ARTIGO: A difícil construção de uma diplomacia
autônoma e consciente
Diplomata brasileiro
traça uma linha histórica sobre a diplomacia brasileira e sua rigidez em
objetivos políticos. por Paulo Roberto de Almeida,
diplomata e professor universitário Ainda na segunda metade dos anos 1950, o
grande sociólogo que foi Hélio Jaguaribe, condenava a diplomacia brasileira por
ser “ornamental e aristocrática”, o que de fato correspondia à visão do mundo
de muitos diplomatas, mais interessados nas minúcias da High Politics — como se
o Brasil participasse dos conchavos do poder mundial — do que nos esforços mais
prosaicos dos “secos e molhados”, o pequeno grupo de diplomatas “econômicos”
que lutavam para conquistar melhores posições para o Brasil no
comércio internacional. Ainda que de boa qualidade intelectual, a diplomacia
brasileira era considerada como “muito alinhada” à dos Estados Unidos na era da Guerra Fria,
o que é compreensível na estrita geopolítica dos anos 1940–50: fora dos EUA,
com quem mais o Brasil obteria financiamentos, investimentos, apoios de toda
ordem num mundo ainda em recuperação na década imediata ao pós-guerra? Acadêmicos
tendem a usar o conceito de “alinhamento automático” para classificar a
diplomacia dos anos Dutra (1946–1950) e a do primeiro governo militar, sob
Castelo Branco (1964–1967). Essa caracterização é
bastante enganosa, como se houvesse uma subordinação voluntária do governo e da
política externa às posições dos EUA; submissão política nunca houve, embora
nos primeiros anos da ONU, em face da nova agressividade da União
Soviética, as instruções geralmente expedidas a Nova York tendessem
a alinhar o Brasil às posturas americanas nas votações da ONU. O delegado
brasileiro na ONU, entre 1947 e 1948, Oswaldo Aranha, chegou inclusive a
desentender-se com o chanceler Raul Fernandes por alguma “falta de coordenação”
com a delegação americana em algumas votações. O fato é que os EUA eram a única
potência capaz de atender o Brasil em suas demandas econômicas, financeiras,
militares e outras mais. Mas nunca houve uma sujeição da política externa
brasileira aos interesses nacionais dos EUA fora de uma barganha em torno de
algum objetivo que o Brasil pretendia alcançar.

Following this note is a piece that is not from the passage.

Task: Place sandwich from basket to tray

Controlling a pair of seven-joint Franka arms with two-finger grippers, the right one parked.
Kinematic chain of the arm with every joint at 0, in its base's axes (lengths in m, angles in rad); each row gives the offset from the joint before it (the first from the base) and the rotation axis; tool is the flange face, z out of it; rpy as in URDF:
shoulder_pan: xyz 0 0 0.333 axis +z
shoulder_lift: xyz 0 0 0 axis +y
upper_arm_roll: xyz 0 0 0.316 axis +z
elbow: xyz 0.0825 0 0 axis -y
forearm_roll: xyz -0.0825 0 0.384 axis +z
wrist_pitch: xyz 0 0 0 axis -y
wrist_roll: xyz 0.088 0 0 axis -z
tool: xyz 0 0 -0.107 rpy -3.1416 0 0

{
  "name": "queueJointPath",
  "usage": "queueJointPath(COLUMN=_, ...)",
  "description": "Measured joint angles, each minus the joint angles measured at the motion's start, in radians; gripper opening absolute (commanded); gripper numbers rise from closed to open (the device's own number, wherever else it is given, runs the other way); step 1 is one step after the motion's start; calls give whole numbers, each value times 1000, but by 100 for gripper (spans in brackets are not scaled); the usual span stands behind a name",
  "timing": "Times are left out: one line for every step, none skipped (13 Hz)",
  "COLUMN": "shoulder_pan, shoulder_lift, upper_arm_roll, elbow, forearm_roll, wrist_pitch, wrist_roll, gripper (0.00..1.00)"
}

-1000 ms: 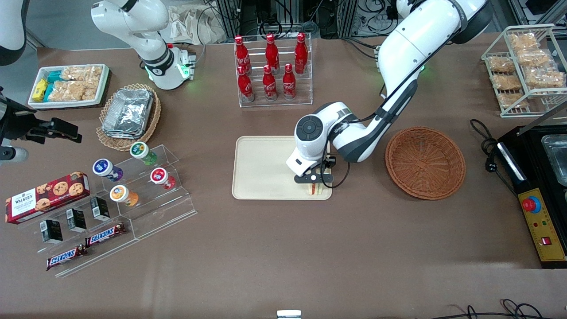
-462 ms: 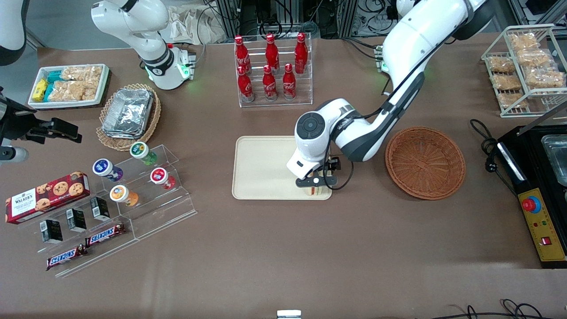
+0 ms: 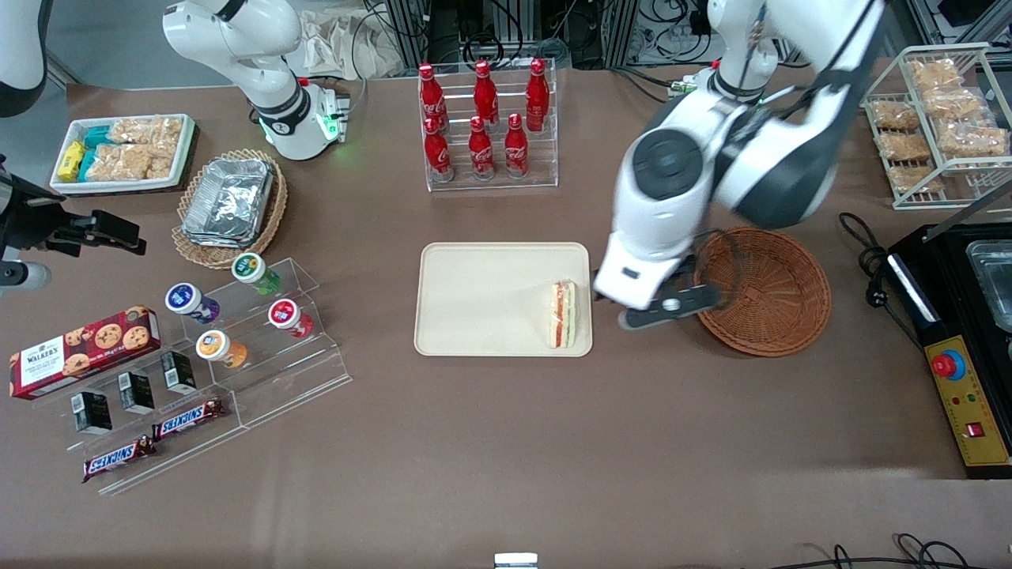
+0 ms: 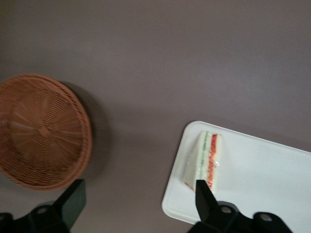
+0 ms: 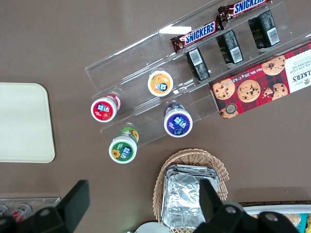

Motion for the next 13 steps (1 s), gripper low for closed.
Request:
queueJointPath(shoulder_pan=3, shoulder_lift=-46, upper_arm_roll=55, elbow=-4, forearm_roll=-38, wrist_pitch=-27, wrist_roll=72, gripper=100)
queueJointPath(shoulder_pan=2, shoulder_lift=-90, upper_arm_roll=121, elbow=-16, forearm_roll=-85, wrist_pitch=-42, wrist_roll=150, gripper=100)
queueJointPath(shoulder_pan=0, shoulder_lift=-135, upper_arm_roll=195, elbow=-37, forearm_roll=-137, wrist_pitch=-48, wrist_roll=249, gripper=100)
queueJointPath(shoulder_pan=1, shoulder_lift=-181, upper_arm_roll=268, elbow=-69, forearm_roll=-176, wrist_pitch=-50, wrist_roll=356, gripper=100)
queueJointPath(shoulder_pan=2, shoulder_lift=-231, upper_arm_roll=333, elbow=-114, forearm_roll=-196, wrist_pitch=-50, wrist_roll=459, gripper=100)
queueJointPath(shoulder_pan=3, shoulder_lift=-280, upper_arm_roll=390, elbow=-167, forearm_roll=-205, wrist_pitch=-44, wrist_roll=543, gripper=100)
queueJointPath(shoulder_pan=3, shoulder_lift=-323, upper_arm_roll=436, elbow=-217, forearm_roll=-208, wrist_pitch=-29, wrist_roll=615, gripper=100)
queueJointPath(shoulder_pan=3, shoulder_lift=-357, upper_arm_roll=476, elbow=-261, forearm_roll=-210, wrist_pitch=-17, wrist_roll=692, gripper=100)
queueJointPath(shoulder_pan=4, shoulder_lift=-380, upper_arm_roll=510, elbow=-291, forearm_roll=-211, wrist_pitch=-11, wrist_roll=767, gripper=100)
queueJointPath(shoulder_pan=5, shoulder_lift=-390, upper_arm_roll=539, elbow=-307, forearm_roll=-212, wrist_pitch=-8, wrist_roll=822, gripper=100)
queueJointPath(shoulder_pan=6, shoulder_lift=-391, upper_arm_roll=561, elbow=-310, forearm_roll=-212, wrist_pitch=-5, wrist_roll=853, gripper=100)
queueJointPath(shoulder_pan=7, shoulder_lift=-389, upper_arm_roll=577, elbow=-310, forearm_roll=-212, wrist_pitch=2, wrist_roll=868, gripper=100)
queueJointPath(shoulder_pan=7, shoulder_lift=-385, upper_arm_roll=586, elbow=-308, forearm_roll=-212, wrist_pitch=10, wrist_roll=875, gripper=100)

A “política externa
independente”, iniciada por JK, mas formalmente apresentada por Jânio Quadros e
Afonso Arinos, foi um expediente inteligente, e com certo atrativo de
autoestima, capaz de fazer aquilo que deveria ter sido feito desde sempre:
adotar as posturas e decisões em política externa que melhor conviessem ao
interesse nacional, o que deveria ser considerado como normal, não excepcional.
Não obstante, tanto Afonso Arinos, quanto San Tiago Dantas foram atacados pela
“grande imprensa” — mas através dela por vários diplomatas conservadores — pela
precoce inclinação terceiro-mundista da política externa e o apoio à
descolonização de modo geral, das colônias portuguesas em especial, assim como
pela postura de autonomia e de fiel adesão ao Direito Internacional, em face
das pressões americanas na questão de Cuba. No ambiente confuso que foi o do
Brasil sob o parlamentarismo, e na volta ao regime presidencialista sob
Goulart, mal visto e mesmo detestado pelos militares, orientações como estas,
no âmbito da política externa, confluíram para deteriorar ainda mais o cenário
político doméstico. Ocorreu, é claro, um nítido apoio do governo americano aos
golpistas brasileiros, tanto explicitamente, quanto de forma clandestina, via
CIA e adidos militares. Como revelado pelas palavras do irmão do presidente
Kennedy, Roberto Kennedy, então ministro da Justiça, ao presidente Goulart, em
visita ao Brasil, no final de 1962 — visita acompanhada pelo embaixador Lincoln
Gordon e registrada no livro do embaixador Rubens Ricupero, A Diplomacia na
Construção do Brasil, 1750–2016 (2017), que recebeu o enviado americano na Base
Aérea –, os EUA se envolveram na preparação e no acompanhamento do golpe de
1964: uma força-tarefa da U.S. Navy estava a postos para materializar na
prática esse apoio (em armas, combustíveis, o que precisasse), se por acaso
tivesse início uma guerra civil. Como se dizia, os Estados Unidos não
tolerariam uma “nova Cuba” no continente, o que minimizava o temor: pelas
dimensões do Brasil, seria uma “nova China”. Em todo caso, uma ilha
aparentemente insignificante se tornou uma obsessão permanente para os
militares paranoicos dos EUA e do Brasil. Em vista dessa reativação de uma
ilusória “relação especial” — que tinha sido algo estressada nos anos finais de
JK e nos anos da “política externa independente” –, novos gestos foram feitos:
concomitantemente à infeliz frase do embaixador em Washington Juracy Magalhães
(“o que é bom para os Estados Unidos é bom para o Brasil”), ocorreu a ainda
mais infeliz participação do Brasil na Força de Paz Interamericana patrocinada
pelos Estados Unidos para intervir na crise política da República Dominicana, em 1965, mas não sem que
o Brasil exigisse, e obtivesse, uma resolução oficial da OEA para essa
aventura, para garantir, ao menos, certa legitimidade multilateral à
intervenção imperial. (Fonte A Referencia Noticias Internacional)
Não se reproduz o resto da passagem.